Module `szyfrow.support.language_models`

Descriptive models of a natural language (in this case, English).

The functions Pwords(), Pletters(), Pbigrams(), and Ptrigrams() return the log probability of a section of text.

If you want to use a different language, replace the data files in szyfrow/language_model_files.

count_1l.txt: counts of single letters
count_2l.txt: counts of pairs letters, bigrams
count_3l.txt: counts of triples of letters, triagrams
words.txt: a dictionary of words, used for keyword-based cipher breaking. These words should only contain characters cointained in string.ascii_letters.

Expand source code

"""Descriptive models of a natural language (in this case, English).

The functions `Pwords`, `Pletters`, `Pbigrams`, and `Ptrigrams` return the 
log probability of a section of text.

If you want to use a different language, replace the data files in 
[`szyfrow/language_model_files`](../language_model_files/index.html).

* `count_1l.txt`: counts of single letters
* `count_2l.txt`: counts of pairs letters, bigrams
* `count_3l.txt`: counts of triples of letters, triagrams
* `words.txt`: a dictionary of words, used for keyword-based cipher breaking.
  These words should only contain characters cointained in 
  `string.ascii_letters`.

"""

import string
import random
import collections
import itertools
from math import log10
import os 
import importlib.resources as pkg_resources

import szyfrow.support.norms
from szyfrow.support.utilities import sanitise, deduplicate
from szyfrow import language_model_files


def datafile(name, sep='\t'):
    """Read key,value pairs from file.
    """
    with pkg_resources.open_text(language_model_files, name) as f:
    # with open(p name), 'r') as f:
        for line in f:
            splits = line.split(sep)
            yield [splits[0], int(splits[1])]

english_counts = collections.Counter(dict(datafile('count_1l.txt')))
"""Counts of single letters in English."""
normalised_english_counts = szyfrow.support.norms.normalise(english_counts)
"""Normalised counts of single letters in English (the sum of all counts
adds to 1)."""

english_bigram_counts = collections.Counter(dict(datafile('count_2l.txt')))
"""Counts of letter bigrams in English."""
normalised_english_bigram_counts = szyfrow.support.norms.normalise(english_bigram_counts)
"""Normalised counts of letter bigrams in English (the sum of all counts
adds to 1)."""

english_trigram_counts = collections.Counter(dict(datafile('count_3l.txt')))
"""Counts of letter trigrams in English."""
normalised_english_trigram_counts = szyfrow.support.norms.normalise(english_trigram_counts)
"""Normalised counts of letter trigrams in English (the sum of all counts
adds to 1)."""

keywords = []
"""A sample list of keywords, to act as a dictionary for 
dictionary-based cipher breaking attempts."""
with pkg_resources.open_text(language_model_files, 'words.txt') as f:
    keywords = [line.rstrip() for line in f]

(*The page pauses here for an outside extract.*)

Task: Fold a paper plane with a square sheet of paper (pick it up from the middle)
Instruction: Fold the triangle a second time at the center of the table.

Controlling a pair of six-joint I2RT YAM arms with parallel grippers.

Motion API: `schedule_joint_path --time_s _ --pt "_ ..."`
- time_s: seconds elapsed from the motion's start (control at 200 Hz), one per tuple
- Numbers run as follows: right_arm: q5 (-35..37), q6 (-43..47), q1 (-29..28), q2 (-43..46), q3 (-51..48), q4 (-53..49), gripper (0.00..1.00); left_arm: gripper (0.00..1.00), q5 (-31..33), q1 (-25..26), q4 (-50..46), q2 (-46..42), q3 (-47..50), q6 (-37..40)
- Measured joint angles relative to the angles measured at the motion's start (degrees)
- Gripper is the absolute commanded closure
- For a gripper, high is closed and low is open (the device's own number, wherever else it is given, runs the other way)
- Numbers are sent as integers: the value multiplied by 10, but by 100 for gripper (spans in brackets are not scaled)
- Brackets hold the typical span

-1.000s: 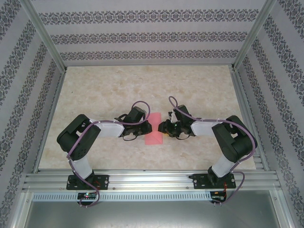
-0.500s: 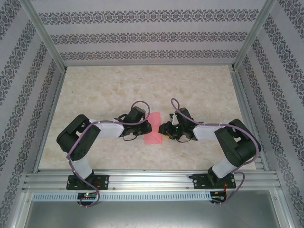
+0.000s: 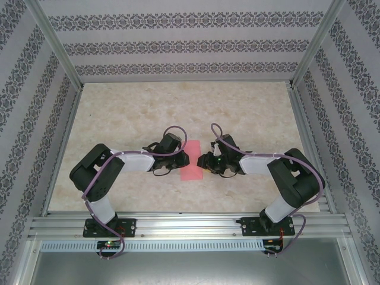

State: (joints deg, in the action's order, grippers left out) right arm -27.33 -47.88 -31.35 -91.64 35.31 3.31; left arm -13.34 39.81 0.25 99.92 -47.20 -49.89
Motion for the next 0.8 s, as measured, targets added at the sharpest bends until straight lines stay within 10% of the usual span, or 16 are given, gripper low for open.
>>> schedule_joint_path --time_s 0.799 --pt "14 28 11 -50 64 -31 62 82 23 0 -51 4 -21 15"
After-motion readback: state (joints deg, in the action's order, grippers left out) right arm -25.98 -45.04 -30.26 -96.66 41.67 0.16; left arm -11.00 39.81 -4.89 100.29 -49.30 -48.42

def transpositions_of(keyword):
    """Finds the transpostions given by a keyword. For instance, the keyword
    'clever' rearranges to 'celrv', so the first column (0) stays first, the
    second column (1) moves to third, the third column (2) moves to second, 
    and so on.

    If passed a tuple, assume it's already a transposition and just return it.

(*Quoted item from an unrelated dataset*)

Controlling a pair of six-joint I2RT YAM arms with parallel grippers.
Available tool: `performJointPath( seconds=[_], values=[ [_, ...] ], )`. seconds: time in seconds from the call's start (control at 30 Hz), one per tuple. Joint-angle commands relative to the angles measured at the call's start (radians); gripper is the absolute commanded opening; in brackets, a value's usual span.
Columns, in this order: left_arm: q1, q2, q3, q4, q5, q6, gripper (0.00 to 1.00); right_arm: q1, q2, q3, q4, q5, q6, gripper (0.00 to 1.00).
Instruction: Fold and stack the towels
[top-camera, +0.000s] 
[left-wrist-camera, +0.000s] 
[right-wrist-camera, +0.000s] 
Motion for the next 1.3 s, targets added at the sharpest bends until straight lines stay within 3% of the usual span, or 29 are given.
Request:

    >>> transpositions_of('clever')
    (0, 2, 1, 4, 3)
    >>> transpositions_of('fred')
    (3, 2, 0, 1)
    >>> transpositions_of((3, 2, 0, 1))
    (3, 2, 0, 1)
    """
    if isinstance(keyword, tuple):
        return keyword
    else:
        key = deduplicate(keyword)
        transpositions = tuple(key.index(l) for l in sorted(key))
        return transpositions

transpositions = collections.defaultdict(list)
"""A sample dict of transpositions, to act as a dictionary for 
dictionary-based cipher breaking attempts. Each key is a transposition, 
each value is a list of words that give that transposition."""
for word in keywords:
    transpositions[transpositions_of(word)] += [word]


def weighted_choice(d):
    """Generate random item from a dictionary of item counts
    """
    delems, dweights = list(zip(*d.items()))
    return random.choices(delems, dweights)[0] 
    # target = random.uniform(0, sum(d.values()))
    # cuml = 0.0
    # for (l, p) in d.items():
    #     cuml += p
    #     if cuml > target:
    #         return l
    # return None

def random_english_letter():
    """Generate a random letter based on English letter counts
    """
    return weighted_choice(normalised_english_counts)


def ngrams(text, n):
    """Returns all n-grams of a text
    
    >>> ngrams(sanitise('the quick brown fox'), 2) # doctest: +NORMALIZE_WHITESPACE
    ['th', 'he', 'eq', 'qu', 'ui', 'ic', 'ck', 'kb', 'br', 'ro', 'ow', 'wn', 
     'nf', 'fo', 'ox']
    >>> ngrams(sanitise('the quick brown fox'), 4) # doctest: +NORMALIZE_WHITESPACE
    ['theq', 'hequ', 'equi', 'quic', 'uick', 'ickb', 'ckbr', 'kbro', 'brow', 
     'rown', 'ownf', 'wnfo', 'nfox']
    """
    return [text[i:i+n] for i in range(len(text)-n+1)]


class Pdist(dict):
    """A probability distribution estimated from counts in datafile.
    Values are stored and returned as log probabilities.
    """
    def __init__(self, data=[], estimate_of_missing=None):
        data1, data2 = itertools.tee(data)
        self.total = sum([d[1] for d in data1])
        for key, count in data2:
            self[key] = log10(count / self.total)
        self.estimate_of_missing = estimate_of_missing or (lambda k, N: 1./N)
    def __missing__(self, key):
        return self.estimate_of_missing(key, self.total)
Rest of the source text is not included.